Pictures of Bomber's barebottom SPS tank and related equipment

I have always been interested in no sand bed. But, im still skeptical. I need to know information on specific things like ammonia, nitrate, nitrite, phophates and how many fish you have in that tank. Would a bare bottom be able to support my tank with theese fish"
-11 chromis
-1 dog faced puffer
-2 tomato clowns
-1 6" unicorn tang
-1 powder blue tang
-1cleaner wrass
-1yellow tang
-1 regal tang
-naso tang
-1 yellow spotted boxfish
-1 sea urchin(diadema)
-valentini puffer

With 22 fish do you think that a bare-bottom tank would support the amount of ammonia production in a tank with water volume of 135 gallons? Or I would not have enough bacteria and surface area?
 
boxfishpooalot said:
Would a bare bottom be able to support my tank with theese fish"

The question is - would a person be able to get it to the skimmer, turn it over enough, have the right skimmer, and be able to operate that skimmer correctly - to do it.

It has very little to do with the size of the tank and what you put in it - and everything to do with your ability to remove it.
 
Bomber said:
The question is - would a person be able to get it to the skimmer, turn it over enough, have the right skimmer, and be able to operate that skimmer correctly - to do it.

It has very little to do with the size of the tank and what you put in it - and everything to do with your ability to remove it.

I do see your point. Like maco to remove ammonia ions, and skimmers to remove raw organics. Equalls lower pollutants. Equalls less ammonia ions. If I knew how much ammonia fish produce per hours time, then maybee I would do the switch.
 
ammonium, phosphate, etc is removed by skimming.

If you mean macro, like algae scrubbers, that is actually a poor way of removing nutrients. Not only do all algae leak, they are not able to use it all.

Your front line is bacteria and phyto production in closed systems, that you can remove with skimming.
 
Bomber said:
ammonium, phosphate, etc is removed by skimming.

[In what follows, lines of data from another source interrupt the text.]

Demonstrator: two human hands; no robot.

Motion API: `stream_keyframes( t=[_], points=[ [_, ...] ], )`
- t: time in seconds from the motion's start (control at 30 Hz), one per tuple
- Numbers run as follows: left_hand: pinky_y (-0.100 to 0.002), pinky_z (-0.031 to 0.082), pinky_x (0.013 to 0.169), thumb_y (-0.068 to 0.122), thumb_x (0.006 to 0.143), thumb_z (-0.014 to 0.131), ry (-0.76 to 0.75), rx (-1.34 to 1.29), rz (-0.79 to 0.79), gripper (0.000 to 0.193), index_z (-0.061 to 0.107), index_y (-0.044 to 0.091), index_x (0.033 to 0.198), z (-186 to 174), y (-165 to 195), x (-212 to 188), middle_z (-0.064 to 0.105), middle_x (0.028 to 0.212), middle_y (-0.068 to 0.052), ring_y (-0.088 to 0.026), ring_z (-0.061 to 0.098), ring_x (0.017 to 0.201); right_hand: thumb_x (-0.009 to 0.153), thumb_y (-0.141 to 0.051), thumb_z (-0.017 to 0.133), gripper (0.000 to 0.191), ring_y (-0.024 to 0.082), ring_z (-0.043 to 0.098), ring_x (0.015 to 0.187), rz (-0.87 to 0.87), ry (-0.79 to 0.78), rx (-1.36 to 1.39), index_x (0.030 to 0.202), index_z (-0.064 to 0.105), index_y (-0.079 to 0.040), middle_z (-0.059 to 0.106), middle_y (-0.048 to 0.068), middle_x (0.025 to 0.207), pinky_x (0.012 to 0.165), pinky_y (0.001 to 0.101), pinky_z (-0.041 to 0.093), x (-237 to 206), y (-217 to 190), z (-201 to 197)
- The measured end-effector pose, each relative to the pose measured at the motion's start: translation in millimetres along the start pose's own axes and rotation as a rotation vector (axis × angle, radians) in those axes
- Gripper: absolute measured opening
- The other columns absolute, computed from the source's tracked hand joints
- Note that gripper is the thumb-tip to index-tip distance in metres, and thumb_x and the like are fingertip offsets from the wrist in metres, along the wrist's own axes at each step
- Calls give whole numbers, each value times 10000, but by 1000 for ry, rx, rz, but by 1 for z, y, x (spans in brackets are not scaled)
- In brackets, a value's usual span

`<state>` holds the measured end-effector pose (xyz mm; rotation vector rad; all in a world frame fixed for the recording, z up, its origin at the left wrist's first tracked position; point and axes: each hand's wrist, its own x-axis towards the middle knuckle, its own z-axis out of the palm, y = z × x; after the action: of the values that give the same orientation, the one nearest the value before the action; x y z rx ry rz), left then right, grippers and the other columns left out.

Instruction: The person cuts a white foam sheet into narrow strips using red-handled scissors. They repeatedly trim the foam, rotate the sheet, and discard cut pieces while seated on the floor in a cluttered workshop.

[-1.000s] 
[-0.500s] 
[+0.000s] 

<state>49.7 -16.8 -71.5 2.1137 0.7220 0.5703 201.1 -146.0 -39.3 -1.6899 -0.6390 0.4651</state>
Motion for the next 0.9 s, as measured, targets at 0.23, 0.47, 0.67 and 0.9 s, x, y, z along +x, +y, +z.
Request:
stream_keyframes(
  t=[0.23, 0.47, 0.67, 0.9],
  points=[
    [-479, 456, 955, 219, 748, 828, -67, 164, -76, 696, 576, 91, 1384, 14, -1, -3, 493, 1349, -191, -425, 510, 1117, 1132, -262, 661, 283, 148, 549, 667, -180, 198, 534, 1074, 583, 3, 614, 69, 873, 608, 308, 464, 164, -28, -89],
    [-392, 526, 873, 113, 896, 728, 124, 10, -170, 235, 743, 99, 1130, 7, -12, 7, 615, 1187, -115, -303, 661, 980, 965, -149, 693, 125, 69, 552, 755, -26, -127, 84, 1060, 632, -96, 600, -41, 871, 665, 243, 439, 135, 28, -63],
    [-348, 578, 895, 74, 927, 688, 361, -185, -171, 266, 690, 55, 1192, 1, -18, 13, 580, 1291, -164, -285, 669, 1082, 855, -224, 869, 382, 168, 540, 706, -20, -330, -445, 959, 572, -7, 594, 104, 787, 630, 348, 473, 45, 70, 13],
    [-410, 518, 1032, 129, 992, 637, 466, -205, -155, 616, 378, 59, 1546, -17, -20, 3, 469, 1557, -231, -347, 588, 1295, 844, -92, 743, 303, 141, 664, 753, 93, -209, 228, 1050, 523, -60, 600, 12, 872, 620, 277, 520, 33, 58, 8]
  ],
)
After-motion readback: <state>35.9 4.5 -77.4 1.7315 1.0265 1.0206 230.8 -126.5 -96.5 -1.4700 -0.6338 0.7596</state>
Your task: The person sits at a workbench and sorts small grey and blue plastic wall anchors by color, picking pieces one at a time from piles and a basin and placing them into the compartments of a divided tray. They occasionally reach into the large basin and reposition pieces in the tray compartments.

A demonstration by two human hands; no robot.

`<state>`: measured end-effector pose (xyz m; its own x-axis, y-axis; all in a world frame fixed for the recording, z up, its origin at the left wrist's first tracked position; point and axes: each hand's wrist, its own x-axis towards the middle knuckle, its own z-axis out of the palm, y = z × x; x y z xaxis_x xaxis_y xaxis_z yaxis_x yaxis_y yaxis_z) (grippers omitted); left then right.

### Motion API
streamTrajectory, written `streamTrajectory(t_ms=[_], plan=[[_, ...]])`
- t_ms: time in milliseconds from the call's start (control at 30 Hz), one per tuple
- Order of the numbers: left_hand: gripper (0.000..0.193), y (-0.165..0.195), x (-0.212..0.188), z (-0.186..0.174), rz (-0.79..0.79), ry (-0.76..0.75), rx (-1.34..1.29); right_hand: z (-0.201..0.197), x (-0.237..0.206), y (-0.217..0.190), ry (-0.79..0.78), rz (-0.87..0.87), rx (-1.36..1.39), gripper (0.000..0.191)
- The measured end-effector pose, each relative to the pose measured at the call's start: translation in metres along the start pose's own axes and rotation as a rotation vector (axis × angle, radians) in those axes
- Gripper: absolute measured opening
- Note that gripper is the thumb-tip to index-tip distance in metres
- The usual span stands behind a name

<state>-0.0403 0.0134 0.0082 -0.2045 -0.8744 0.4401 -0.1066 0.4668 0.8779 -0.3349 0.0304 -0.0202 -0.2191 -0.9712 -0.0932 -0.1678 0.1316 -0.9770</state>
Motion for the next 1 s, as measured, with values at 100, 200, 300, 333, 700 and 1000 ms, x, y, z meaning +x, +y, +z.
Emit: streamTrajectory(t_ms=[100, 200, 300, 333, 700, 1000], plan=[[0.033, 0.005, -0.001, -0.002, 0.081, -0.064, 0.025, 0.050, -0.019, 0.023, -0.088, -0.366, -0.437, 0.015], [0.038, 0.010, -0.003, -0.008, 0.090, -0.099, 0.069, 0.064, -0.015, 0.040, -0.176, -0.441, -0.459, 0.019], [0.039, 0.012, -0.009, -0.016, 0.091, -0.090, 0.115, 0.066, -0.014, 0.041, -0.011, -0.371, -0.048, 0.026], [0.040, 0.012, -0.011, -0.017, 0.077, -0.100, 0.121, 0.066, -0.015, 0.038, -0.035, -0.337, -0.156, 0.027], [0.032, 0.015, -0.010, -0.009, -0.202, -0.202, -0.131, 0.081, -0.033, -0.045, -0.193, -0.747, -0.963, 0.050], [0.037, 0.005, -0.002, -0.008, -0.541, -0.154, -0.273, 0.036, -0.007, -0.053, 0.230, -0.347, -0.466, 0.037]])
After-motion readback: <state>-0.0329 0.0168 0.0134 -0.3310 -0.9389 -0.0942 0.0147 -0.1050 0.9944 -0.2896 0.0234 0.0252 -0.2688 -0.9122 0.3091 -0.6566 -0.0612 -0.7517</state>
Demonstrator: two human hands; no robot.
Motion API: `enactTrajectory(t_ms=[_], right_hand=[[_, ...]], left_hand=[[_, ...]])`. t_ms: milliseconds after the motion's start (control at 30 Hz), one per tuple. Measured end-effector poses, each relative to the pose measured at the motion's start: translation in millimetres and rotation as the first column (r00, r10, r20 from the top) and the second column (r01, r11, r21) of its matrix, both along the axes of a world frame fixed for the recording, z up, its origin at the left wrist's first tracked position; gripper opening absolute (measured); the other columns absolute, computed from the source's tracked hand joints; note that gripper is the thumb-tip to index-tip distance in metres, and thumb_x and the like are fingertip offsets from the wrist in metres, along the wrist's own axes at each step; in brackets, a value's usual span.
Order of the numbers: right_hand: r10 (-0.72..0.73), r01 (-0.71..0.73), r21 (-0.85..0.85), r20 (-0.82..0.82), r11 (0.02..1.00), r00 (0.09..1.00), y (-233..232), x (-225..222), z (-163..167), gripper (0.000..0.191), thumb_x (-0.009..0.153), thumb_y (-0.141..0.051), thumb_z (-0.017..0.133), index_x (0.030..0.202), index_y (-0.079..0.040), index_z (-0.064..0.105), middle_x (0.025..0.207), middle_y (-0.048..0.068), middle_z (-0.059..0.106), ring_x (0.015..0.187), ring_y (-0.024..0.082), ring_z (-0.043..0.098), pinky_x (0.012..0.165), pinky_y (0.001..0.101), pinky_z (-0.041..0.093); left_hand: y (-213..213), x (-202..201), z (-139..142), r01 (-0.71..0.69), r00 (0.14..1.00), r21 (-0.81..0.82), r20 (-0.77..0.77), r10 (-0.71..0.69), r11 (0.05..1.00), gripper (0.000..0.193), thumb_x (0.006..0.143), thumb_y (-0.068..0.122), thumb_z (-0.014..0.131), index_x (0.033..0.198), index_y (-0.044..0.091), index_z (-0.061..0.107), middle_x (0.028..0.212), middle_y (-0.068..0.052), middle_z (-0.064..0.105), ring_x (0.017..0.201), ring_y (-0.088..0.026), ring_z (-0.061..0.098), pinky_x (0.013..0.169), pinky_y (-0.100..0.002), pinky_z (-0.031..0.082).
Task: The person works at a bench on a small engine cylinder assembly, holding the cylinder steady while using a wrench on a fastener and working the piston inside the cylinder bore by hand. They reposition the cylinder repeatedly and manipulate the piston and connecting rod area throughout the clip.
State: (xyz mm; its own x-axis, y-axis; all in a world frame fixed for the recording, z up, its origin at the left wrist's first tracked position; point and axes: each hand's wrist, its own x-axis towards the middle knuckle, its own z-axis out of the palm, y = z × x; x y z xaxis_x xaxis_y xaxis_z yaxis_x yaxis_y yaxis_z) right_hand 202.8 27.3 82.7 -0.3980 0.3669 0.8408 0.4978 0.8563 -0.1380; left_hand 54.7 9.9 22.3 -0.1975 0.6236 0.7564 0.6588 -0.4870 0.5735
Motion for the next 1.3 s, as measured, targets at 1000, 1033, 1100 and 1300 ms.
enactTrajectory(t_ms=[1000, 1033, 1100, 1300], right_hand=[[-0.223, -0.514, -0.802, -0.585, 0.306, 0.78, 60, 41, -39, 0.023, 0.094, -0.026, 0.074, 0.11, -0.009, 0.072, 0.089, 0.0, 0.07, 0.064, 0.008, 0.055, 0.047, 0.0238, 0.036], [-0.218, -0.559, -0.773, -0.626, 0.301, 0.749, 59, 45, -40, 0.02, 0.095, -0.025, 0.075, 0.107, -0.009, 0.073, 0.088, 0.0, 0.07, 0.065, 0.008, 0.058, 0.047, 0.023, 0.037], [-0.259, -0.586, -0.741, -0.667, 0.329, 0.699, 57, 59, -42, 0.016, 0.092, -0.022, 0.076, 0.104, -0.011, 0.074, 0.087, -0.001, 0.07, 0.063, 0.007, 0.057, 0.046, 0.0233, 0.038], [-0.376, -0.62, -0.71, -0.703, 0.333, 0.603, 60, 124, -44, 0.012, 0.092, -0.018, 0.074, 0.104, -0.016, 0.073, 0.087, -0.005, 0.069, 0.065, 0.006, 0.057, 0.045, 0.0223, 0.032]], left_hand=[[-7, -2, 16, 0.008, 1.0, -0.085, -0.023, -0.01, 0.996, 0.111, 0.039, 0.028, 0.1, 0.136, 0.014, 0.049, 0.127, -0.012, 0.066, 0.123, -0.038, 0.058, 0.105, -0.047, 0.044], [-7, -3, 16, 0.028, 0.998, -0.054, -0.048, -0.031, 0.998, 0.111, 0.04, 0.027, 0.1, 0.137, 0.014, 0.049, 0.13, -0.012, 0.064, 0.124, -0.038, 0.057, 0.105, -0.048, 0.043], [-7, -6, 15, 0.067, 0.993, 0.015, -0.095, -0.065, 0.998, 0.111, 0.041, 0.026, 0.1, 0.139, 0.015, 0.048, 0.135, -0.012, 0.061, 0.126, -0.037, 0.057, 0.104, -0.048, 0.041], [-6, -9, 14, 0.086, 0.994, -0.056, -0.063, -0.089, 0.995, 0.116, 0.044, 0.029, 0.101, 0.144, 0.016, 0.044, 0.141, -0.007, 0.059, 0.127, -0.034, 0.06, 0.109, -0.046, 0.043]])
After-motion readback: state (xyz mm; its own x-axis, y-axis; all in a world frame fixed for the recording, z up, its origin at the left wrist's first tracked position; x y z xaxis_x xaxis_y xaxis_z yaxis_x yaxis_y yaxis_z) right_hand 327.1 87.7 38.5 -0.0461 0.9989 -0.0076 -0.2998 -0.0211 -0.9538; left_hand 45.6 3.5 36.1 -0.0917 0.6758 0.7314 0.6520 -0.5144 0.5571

If you mean macro, like algae scrubbers, that is actually a poor way of removing nutrients. Not only do all algae leak, they are not able to use it all.

Your front line is bacteria and phyto production in closed systems, that you can remove with skimming.

Ammonium is removed by skimming? Randy says ammonia ions can not be removed by skimming. Just when they are in the raw form(organics)
 
How long does ammonium stay as ammonium ions? If it did for long, you couldn't keep anything in a aquarium in the first place.

What takes up ammonium? and can you skim that out?

of course you can.
 
Bomber said:
How long does ammonium stay as ammonium ions? If it did for long, you couldn't keep anything in a aquarium in the first place.

What takes up ammonium? and can you skim that out?

of course you can.

I see your point on export, like phyto taking up ammonia then your skimmer removing it. I like the idea of no sand bed, but as everone says I also love the look of sand. But their are alternatives, like a faux sand bed. I seen a silicone/sand mixed into it bed and looked real!:) I dont know, If I removed my sand bed what would happen, the tank is only 6 months old. Also are you suggesting that my skimmer does not perform like it should? Check my pic in my gallery and let me know what you think. It was my first attempt at making a diy skimmer,and it works alright(Iwill make a new one.)

Also Bomber, I do not see any macroalgae like chaeto in your tank. What are your comments on that?
 
Also, if you want to grow phyto, why not get rid of that uv light you got? I had a phyto outbreak in my tank(completely green) and the uv killed it all, but I had no skimmer at the time and my light was 6500k full sunlight 400 watt halide.Now, its 20k with no phyto.
 
You didn't kill it all. ;)

You just starved it out.

There's a lot of things I don't like about algae filters. The main one is for algae to grow, you have to create the nutrient conditions that you are trying to eliminate in the first place.
That and all algae leak.
 
So you read through this then:

http://www.reefcentral.com/forums/showthread.php?s=&threadid=223301&perpage=25&pagenumber=1

Algae just won't grow in a properly setup BB system. And they shouldn't.

If you don't care for the white starboard, try the black one. It's pretty popular. You might already have a black back to your tank, why not just match the bottom. Personally, I love it. Very Zen like. Oh and the pink coraline on the black bottom is actually very artistic looking...
 
Ok, think about it. If you can have a very sucessfull reef aquarium, without an algae turf scrubber, without a DSB, what does that say about those two foroms of "filtration"?